> [WORK ORDER]:
Every entry must be duplicated precisely as written.

# # # # #

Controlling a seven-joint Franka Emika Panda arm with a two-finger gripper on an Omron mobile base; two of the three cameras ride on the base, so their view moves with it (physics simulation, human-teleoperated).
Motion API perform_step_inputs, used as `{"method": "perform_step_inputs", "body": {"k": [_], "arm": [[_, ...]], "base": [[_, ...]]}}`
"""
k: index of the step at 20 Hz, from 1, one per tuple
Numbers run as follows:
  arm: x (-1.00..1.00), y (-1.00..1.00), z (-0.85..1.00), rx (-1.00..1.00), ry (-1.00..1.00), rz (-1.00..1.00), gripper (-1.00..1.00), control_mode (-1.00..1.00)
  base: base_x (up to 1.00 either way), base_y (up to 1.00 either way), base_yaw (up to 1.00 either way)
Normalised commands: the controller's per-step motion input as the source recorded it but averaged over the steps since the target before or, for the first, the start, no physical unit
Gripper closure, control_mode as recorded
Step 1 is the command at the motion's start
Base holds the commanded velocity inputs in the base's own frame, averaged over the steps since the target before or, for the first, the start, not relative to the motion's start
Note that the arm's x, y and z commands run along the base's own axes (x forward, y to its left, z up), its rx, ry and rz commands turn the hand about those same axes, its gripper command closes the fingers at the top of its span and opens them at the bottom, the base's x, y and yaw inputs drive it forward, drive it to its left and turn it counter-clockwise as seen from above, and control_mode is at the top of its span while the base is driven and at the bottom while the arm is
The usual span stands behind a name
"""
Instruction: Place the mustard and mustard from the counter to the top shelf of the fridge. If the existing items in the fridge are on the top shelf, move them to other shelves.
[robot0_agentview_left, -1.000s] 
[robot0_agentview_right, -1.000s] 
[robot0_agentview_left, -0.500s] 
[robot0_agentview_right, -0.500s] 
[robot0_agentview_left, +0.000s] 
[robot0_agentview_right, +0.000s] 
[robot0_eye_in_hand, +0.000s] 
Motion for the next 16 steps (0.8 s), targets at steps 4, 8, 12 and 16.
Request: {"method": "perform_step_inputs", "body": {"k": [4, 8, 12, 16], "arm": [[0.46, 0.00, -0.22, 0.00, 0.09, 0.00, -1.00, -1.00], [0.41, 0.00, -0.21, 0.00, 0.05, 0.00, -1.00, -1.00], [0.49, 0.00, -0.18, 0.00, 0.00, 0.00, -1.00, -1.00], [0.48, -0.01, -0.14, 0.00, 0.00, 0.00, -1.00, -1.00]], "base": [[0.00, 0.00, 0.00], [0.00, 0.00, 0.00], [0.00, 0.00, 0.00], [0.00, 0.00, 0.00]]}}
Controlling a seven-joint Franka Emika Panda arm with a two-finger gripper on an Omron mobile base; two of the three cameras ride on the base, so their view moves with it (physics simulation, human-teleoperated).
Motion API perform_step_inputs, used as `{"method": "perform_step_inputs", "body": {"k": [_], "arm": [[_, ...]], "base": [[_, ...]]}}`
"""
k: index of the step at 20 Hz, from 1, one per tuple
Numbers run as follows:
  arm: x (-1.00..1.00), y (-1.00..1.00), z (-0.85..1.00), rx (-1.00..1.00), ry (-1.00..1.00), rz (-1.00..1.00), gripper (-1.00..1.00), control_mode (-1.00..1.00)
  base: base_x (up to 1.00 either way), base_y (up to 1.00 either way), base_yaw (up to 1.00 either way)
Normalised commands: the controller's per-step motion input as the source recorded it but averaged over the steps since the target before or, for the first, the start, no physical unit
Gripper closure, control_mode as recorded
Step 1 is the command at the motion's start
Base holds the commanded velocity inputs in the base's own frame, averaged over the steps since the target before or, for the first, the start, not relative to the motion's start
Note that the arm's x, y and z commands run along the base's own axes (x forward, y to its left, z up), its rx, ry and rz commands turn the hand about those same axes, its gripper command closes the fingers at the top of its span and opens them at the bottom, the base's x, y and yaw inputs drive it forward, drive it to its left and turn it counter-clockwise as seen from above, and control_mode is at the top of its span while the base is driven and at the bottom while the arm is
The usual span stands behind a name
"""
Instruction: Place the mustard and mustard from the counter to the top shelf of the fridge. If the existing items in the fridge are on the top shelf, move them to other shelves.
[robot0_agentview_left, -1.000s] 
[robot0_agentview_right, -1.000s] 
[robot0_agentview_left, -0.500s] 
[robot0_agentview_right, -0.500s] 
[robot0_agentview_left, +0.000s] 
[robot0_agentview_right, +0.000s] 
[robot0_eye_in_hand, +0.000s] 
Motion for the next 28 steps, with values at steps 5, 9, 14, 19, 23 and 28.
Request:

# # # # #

> [THE COMPLETED TASK]:
Controlling a seven-joint Franka Emika Panda arm with a two-finger gripper on an Omron mobile base; two of the three cameras ride on the base, so their view moves with it (physics simulation, human-teleoperated).
Motion API perform_step_inputs, used as `{"method": "perform_step_inputs", "body": {"k": [_], "arm": [[_, ...]], "base": [[_, ...]]}}`
"""
k: index of the step at 20 Hz, from 1, one per tuple
Numbers run as follows:
  arm: x (-1.00..1.00), y (-1.00..1.00), z (-0.85..1.00), rx (-1.00..1.00), ry (-1.00..1.00), rz (-1.00..1.00), gripper (-1.00..1.00), control_mode (-1.00..1.00)
  base: base_x (up to 1.00 either way), base_y (up to 1.00 either way), base_yaw (up to 1.00 either way)
Normalised commands: the controller's per-step motion input as the source recorded it but averaged over the steps since the target before or, for the first, the start, no physical unit
Gripper closure, control_mode as recorded
Step 1 is the command at the motion's start
Base holds the commanded velocity inputs in the base's own frame, averaged over the steps since the target before or, for the first, the start, not relative to the motion's start
Note that the arm's x, y and z commands run along the base's own axes (x forward, y to its left, z up), its rx, ry and rz commands turn the hand about those same axes, its gripper command closes the fingers at the top of its span and opens them at the bottom, the base's x, y and yaw inputs drive it forward, drive it to its left and turn it counter-clockwise as seen from above, and control_mode is at the top of its span while the base is driven and at the bottom while the arm is
The usual span stands behind a name
"""
Instruction: Place the mustard and mustard from the counter to the top shelf of the fridge. If the existing items in the fridge are on the top shelf, move them to other shelves.
[robot0_agentview_left, -1.000s] 
[robot0_agentview_right, -1.000s] 
[robot0_agentview_left, -0.500s] 
[robot0_agentview_right, -0.500s] 
[robot0_agentview_left, +0.000s] 
[robot0_agentview_right, +0.000s] 
[robot0_eye_in_hand, +0.000s] 
Motion for the next 16 steps (0.8 s), targets at steps 4, 8, 12 and 16.
Request: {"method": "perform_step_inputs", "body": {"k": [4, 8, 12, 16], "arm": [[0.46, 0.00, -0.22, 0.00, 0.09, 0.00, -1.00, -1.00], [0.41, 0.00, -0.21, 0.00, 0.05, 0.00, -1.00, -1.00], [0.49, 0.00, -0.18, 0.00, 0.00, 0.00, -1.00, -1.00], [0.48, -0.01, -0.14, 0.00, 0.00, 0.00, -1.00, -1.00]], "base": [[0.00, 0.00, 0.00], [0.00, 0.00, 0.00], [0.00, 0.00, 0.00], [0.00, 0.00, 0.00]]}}
Controlling a seven-joint Franka Emika Panda arm with a two-finger gripper on an Omron mobile base; two of the three cameras ride on the base, so their view moves with it (physics simulation, human-teleoperated).
Motion API perform_step_inputs, used as `{"method": "perform_step_inputs", "body": {"k": [_], "arm": [[_, ...]], "base": [[_, ...]]}}`
"""
k: index of the step at 20 Hz, from 1, one per tuple
Numbers run as follows:
  arm: x (-1.00..1.00), y (-1.00..1.00), z (-0.85..1.00), rx (-1.00..1.00), ry (-1.00..1.00), rz (-1.00..1.00), gripper (-1.00..1.00), control_mode (-1.00..1.00)
  base: base_x (up to 1.00 either way), base_y (up to 1.00 either way), base_yaw (up to 1.00 either way)
Normalised commands: the controller's per-step motion input as the source recorded it but averaged over the steps since the target before or, for the first, the start, no physical unit
Gripper closure, control_mode as recorded
Step 1 is the command at the motion's start
Base holds the commanded velocity inputs in the base's own frame, averaged over the steps since the target before or, for the first, the start, not relative to the motion's start
Note that the arm's x, y and z commands run along the base's own axes (x forward, y to its left, z up), its rx, ry and rz commands turn the hand about those same axes, its gripper command closes the fingers at the top of its span and opens them at the bottom, the base's x, y and yaw inputs drive it forward, drive it to its left and turn it counter-clockwise as seen from above, and control_mode is at the top of its span while the base is driven and at the bottom while the arm is
The usual span stands behind a name
"""
Instruction: Place the mustard and mustard from the counter to the top shelf of the fridge. If the existing items in the fridge are on the top shelf, move them to other shelves.
[robot0_agentview_left, -1.000s] 
[robot0_agentview_right, -1.000s] 
[robot0_agentview_left, -0.500s] 
[robot0_agentview_right, -0.500s] 
[robot0_agentview_left, +0.000s] 
[robot0_agentview_right, +0.000s] 
[robot0_eye_in_hand, +0.000s] 
Motion for the next 28 steps, with values at steps 5, 9, 14, 19, 23 and 28.
Request:

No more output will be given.